US 12,326,856 B2
Using generative artificial intelligence to improve user interactions
Shahzad Mohammed, Ontario (CA); and Dino Paul D'Agostino, Richmond Hill (CA)
Assigned to The Toronto-Dominion Bank, Toronto (CA)
Filed by The Toronto-Dominion Bank, Toronto (CA)
Filed on Oct. 31, 2023, as Appl. No. 18/498,284.
Prior Publication US 2025/0139085 A1, May 1, 2025
Int. Cl. G06F 16/00 (2019.01); G06F 9/54 (2006.01); G06F 16/242 (2019.01)

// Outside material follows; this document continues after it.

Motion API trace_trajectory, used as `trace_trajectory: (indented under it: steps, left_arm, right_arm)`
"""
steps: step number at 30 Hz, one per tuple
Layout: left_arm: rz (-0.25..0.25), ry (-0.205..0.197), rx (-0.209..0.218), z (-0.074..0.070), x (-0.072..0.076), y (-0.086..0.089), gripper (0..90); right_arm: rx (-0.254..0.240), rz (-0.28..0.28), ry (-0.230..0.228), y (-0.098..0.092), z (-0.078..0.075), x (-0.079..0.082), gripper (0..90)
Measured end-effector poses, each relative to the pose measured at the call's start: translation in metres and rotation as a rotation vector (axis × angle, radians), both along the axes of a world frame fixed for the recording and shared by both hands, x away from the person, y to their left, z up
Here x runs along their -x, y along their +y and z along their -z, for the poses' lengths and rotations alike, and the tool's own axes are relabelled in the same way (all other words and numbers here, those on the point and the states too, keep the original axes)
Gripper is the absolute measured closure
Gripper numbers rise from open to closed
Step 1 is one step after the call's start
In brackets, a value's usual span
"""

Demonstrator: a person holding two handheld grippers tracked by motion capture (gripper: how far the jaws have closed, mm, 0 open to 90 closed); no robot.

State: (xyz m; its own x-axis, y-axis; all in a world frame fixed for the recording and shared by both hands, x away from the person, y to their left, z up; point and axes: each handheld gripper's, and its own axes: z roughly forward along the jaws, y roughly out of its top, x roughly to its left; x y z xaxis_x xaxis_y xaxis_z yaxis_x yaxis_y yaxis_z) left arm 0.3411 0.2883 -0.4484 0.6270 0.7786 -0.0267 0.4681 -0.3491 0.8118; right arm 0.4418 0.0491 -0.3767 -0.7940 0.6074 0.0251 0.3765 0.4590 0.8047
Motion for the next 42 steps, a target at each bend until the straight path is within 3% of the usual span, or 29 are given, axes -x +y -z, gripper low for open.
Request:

CPC G06F 16/243 (2019.01) [G06F 9/542 (2013.01)] 20 Claims
OG exemplary drawing
 
1. A computer-implemented method, comprising:
receiving, during a current interaction session of a user with a contact center application, a notification from the contact center application that user interaction events have been generated based on user interaction with the contact center application;
retrieving, during the current interaction session, from an events store and in response to the notification, event information for generated events that have been generated based on user interaction with the contact center application during the current interaction session that have an interaction identifier matching an interaction identifier associated with the current interaction session, wherein event information for a first event lacks semantic meaning for establishing a generative large language model (LLM) artificial intelligence (AI) context for a generative LLM AI engine;
obtaining a contact center application use case definition, from among a plurality of use case definitions for different application types, that includes event descriptions of events that can occur during user interactions with an application type of the contact center application during the use case, wherein the event descriptions include semantic information for the first event for establishing the generative LLM AI context for the generative LLM AI engine;
parsing the contact center application use case definition to locate event descriptions that have a same event identifier as generated events that are included in the event information;
enhancing, during the current interaction session, located event descriptions with event information for corresponding generated events to generate contextualized event information that includes semantic information for the first event for establishing the generative LLM AI context for the generative LLM AI engine;
configuring, during the current interaction session, the generative LLM AI engine by using the contextualized event information as a generative LLM AI context to ground the generative LLM AI engine for the current interaction session;
providing a query to the grounded generative LLM AI engine for the grounded generative LLM AI engine to provide assistance in the current interaction session by answering the query;
receiving a query response from the grounded generative LLM AI engine; and
using the query response in the current interaction session.